Only a number is wanted: how many lines in these records contain the word "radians"?
══ Raw data
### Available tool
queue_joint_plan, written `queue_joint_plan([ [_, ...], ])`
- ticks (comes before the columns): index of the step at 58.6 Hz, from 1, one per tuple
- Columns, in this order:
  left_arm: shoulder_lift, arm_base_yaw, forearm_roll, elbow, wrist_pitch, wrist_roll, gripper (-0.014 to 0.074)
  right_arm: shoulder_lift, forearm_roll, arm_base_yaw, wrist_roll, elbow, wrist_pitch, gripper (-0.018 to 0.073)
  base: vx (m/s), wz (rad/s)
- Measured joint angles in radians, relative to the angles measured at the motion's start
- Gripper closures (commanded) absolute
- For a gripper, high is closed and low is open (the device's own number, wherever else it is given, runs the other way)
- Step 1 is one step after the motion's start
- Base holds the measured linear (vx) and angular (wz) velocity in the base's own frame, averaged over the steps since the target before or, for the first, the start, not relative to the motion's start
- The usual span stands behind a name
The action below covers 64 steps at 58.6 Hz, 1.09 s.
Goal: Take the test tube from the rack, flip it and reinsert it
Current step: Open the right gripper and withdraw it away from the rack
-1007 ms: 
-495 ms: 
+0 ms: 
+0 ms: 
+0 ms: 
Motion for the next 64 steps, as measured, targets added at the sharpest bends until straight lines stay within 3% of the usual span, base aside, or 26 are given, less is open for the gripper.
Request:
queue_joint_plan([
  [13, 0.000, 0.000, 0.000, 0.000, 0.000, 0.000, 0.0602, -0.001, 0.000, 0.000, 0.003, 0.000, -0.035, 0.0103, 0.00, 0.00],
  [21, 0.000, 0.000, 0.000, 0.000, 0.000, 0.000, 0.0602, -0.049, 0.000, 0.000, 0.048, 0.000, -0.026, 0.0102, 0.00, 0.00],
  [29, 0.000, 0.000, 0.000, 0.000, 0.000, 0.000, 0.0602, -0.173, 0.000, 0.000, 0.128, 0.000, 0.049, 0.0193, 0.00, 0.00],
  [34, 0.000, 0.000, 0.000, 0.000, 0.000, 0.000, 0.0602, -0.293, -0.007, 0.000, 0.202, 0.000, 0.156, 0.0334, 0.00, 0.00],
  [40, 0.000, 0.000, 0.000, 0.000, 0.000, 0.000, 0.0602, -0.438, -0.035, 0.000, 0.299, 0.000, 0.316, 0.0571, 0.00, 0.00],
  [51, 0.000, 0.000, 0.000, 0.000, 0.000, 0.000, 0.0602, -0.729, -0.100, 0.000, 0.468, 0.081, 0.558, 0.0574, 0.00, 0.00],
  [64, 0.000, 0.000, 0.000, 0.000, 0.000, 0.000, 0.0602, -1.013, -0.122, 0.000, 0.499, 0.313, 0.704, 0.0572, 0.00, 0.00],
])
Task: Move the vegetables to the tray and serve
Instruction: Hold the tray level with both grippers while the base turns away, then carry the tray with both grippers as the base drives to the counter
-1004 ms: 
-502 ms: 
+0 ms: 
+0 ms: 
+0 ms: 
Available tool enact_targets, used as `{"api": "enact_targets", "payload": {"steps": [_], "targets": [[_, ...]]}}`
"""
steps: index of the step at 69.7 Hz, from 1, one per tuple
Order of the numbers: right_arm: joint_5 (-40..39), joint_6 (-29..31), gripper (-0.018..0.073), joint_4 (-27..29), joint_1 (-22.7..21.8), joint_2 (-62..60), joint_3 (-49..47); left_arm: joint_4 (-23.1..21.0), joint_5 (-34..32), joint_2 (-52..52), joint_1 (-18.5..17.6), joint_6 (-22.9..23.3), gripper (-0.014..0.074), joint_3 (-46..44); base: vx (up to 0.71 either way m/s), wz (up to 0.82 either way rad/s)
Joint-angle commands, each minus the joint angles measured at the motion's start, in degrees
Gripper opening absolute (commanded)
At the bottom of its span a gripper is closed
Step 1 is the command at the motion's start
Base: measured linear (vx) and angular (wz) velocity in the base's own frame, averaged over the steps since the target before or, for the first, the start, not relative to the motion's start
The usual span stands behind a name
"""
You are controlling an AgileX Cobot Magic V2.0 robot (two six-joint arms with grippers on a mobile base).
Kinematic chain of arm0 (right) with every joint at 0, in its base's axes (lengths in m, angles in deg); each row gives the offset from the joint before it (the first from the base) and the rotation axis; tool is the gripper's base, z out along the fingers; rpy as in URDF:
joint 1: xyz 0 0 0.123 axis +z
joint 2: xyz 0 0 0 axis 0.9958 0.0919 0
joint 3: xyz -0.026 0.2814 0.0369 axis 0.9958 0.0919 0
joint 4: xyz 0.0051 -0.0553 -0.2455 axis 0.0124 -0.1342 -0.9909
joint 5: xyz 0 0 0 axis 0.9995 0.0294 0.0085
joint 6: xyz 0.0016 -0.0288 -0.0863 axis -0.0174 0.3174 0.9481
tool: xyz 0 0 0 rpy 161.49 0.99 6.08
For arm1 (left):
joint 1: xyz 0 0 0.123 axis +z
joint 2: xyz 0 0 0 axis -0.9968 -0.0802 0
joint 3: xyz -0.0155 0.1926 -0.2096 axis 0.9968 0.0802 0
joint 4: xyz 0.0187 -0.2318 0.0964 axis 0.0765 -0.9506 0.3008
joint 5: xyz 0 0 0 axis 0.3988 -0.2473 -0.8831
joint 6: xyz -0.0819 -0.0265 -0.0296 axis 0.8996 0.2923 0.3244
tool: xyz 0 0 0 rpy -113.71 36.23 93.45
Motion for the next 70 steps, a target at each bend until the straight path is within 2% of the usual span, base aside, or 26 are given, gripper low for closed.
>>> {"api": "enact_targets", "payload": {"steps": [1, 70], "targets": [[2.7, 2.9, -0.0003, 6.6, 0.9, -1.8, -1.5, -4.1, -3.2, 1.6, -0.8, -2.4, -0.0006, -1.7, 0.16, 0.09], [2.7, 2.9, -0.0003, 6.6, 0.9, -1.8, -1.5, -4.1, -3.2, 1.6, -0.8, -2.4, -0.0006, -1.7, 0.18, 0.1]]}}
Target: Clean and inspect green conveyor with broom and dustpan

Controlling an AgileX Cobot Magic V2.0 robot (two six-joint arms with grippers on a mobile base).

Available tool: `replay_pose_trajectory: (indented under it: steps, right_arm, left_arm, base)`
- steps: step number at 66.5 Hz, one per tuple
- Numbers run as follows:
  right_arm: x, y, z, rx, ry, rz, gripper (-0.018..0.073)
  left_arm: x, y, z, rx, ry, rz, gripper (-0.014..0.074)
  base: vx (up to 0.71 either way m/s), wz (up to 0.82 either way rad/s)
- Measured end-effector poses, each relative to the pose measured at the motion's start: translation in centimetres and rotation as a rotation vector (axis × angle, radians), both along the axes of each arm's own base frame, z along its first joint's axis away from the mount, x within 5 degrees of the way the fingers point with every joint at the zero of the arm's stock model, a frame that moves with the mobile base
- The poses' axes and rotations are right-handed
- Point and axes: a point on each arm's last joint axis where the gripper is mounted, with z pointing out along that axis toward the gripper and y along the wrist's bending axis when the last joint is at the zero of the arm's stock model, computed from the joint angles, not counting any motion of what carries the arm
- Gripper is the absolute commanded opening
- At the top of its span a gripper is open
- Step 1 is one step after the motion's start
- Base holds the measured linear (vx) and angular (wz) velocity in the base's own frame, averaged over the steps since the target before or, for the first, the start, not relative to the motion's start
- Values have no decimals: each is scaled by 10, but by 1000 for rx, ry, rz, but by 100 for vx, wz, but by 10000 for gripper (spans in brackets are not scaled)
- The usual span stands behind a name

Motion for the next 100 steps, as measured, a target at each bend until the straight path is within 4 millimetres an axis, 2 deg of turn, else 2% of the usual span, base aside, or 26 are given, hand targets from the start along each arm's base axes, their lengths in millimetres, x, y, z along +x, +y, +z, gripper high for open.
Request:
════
- Output of the exercise
2